Big Man’s registered name is Magic Gypsy Warrior. His father was Galway Warrior, a legendary drum horse that, like Big Man, stood more than 17 hands high — that’s about 5½ feet at the shoulders. 

“Queen Elizabeth used to call Galway Warrior ‘My Beauty,’” says Keith Fleming, who, along with wife, Linda, grazes Big Man and two other drum horses on a 10½-acre spread. Fleming’s mother owned the late, lamented Norma’s Restaurant in nearby Milton. 

The Flemings’ collie, a feisty little fellow named Buddy, is circling their three enormous horses, barking with fierce delight, coaxing them into a tight formation so I can get a good look at them. 

“They are a sight to behold, aren’t they?” Fleming marvels. A former horseshoer by trade, he’s now disabled with a bad back from all those years of bending over, holding horses by their legs and hammering on shoes. 

“I still do all their feet,” he says. “And even with my very bad back, they are gentle enough to just stand there while I work on them.”

“Take a look at this,” chimes in his wife. She’s raised Big Man’s front left hoof to show me just how big it is. “Like a dinner plate, right?” she asks. I’m thinking it’s more like the top of a round end table. 

“It’s quite something to ride one of these horses,” adds Fleming. “It gives you some idea of what it must have been like to be a knight, riding into battle. You could have carried a lance, a hatchet and an axe all across the top of his back.”

I’ve lost $10. Babe Ruthie failed to rally in the final stretch, and in fact finished last, in fourth place. It was a competitive race, however; the margin between the winner, Just Pump It, and Babe Ruthie was a mere 2.1 seconds.

Still, when I catch up with Harry Marsh a few days later, he’s not very happy with her.

“She did run three seconds faster than her best time,” he says, “but she was weak at the end. We had a vet come in — he’s my second cousin — to see if he could find any physical reason for that, and she did have a gland that was a little filled up. But we didn’t really find a major reason. It might just take a little time.”

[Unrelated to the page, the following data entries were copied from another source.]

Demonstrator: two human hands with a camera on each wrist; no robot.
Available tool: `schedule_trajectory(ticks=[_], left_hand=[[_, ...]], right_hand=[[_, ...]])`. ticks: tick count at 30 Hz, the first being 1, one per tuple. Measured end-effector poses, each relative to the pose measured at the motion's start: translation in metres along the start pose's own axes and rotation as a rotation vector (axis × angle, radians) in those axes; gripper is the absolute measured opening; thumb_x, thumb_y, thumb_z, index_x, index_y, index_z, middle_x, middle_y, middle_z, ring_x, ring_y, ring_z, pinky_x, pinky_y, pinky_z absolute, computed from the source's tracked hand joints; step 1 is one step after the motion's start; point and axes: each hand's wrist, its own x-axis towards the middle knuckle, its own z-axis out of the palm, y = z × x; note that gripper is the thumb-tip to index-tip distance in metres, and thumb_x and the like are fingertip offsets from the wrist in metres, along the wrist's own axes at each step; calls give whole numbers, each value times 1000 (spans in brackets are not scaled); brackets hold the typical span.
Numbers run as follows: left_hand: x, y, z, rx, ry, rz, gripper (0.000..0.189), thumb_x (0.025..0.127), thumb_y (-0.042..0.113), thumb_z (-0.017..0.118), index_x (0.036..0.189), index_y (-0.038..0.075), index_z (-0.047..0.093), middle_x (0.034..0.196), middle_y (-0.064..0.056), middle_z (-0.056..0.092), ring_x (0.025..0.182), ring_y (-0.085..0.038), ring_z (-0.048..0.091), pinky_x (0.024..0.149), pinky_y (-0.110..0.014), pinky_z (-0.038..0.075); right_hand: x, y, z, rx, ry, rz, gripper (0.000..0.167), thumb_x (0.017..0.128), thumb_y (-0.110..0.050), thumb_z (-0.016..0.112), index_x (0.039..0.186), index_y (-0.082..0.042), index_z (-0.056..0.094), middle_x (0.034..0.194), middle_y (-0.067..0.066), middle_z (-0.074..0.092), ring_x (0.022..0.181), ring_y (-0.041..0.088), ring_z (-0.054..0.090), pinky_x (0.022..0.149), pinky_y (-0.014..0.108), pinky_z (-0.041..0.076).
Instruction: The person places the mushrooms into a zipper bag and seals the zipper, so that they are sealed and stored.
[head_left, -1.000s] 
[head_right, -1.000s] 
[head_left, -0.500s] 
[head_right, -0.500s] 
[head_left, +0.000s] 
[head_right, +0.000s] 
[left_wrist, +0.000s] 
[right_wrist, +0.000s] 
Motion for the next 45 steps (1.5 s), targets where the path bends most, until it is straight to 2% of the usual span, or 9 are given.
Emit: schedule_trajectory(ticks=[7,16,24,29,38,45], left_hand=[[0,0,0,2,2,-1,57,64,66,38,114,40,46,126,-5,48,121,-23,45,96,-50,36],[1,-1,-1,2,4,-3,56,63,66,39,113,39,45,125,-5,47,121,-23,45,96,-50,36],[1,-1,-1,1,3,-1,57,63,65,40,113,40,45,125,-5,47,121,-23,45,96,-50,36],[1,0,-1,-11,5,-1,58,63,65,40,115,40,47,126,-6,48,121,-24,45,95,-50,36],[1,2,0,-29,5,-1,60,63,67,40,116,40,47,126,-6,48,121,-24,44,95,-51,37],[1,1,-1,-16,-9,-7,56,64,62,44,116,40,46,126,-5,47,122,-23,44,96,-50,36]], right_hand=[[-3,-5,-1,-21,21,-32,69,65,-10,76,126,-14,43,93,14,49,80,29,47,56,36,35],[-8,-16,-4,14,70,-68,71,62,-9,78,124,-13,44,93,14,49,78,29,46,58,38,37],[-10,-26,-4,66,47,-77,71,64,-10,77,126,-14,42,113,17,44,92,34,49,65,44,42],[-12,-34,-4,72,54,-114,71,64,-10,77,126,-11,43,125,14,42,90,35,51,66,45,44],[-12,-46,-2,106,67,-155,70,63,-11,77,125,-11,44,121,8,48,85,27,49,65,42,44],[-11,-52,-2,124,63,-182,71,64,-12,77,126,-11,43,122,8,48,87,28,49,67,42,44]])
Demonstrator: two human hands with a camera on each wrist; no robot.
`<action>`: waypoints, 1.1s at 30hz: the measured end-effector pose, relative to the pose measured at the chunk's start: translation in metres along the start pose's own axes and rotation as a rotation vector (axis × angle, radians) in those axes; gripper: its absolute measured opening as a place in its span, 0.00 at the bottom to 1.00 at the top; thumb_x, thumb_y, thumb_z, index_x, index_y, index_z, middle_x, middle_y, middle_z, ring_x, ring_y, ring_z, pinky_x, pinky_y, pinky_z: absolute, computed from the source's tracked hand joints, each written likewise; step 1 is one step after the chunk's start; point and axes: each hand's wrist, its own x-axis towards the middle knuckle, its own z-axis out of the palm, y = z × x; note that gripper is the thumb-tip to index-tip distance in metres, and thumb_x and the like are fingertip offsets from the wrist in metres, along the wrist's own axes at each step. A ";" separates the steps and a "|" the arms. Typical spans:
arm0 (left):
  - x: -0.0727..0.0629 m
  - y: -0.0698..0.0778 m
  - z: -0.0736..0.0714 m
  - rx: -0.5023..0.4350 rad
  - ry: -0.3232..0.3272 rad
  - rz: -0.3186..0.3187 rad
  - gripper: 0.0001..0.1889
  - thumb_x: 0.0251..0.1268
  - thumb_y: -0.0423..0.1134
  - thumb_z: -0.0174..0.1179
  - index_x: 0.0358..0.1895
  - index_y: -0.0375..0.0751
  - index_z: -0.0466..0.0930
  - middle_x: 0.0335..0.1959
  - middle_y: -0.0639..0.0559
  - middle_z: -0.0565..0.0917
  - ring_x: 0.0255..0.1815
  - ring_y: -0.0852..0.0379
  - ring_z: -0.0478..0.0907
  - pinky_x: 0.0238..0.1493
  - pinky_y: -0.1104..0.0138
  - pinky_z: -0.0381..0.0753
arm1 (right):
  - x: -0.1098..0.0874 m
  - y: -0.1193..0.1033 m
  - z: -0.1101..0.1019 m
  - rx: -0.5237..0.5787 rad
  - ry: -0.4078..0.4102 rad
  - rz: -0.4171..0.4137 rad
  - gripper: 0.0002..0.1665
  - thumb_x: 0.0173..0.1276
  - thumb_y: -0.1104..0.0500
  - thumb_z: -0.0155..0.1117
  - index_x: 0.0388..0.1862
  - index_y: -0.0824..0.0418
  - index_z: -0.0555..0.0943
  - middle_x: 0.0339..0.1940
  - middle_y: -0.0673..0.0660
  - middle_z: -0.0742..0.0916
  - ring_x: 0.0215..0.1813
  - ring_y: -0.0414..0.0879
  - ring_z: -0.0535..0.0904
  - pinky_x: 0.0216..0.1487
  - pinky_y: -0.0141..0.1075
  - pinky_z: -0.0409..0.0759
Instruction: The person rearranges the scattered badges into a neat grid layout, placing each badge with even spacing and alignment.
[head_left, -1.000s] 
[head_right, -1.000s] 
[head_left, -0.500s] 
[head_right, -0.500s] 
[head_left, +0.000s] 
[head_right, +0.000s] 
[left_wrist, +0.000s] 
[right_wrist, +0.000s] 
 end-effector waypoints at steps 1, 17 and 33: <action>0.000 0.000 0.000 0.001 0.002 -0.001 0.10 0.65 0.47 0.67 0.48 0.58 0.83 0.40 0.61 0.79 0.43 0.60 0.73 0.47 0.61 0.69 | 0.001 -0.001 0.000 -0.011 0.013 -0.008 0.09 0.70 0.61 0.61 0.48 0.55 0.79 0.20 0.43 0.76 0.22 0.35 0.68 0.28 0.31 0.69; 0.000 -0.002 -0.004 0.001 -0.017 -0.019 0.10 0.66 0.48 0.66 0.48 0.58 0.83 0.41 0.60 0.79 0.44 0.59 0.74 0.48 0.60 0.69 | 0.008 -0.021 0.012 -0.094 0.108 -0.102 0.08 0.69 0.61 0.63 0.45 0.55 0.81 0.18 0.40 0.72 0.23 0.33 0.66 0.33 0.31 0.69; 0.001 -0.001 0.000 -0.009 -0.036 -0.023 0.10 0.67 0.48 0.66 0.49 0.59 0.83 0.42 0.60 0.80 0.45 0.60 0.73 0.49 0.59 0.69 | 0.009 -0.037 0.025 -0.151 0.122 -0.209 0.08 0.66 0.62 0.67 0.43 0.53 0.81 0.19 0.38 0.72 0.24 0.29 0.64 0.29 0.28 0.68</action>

Time, however, is not a luxury in the harness racing business: After three years, horses have to retire from most competition. Besides, Marsh — whose horse Darth Raider set the world record as the fastest gelding ever in 1996 — is also currently training eight other horses and preparing three babies to get started.

He loves his horses, he says, but hastens to add he can’t lose sight of the fact that he is, in the end, in business.

“One thing I’ve learned,” he observes with a tone of authority: “It costs just as much to feed the one that comes in last as it does to feed the one that comes in first.”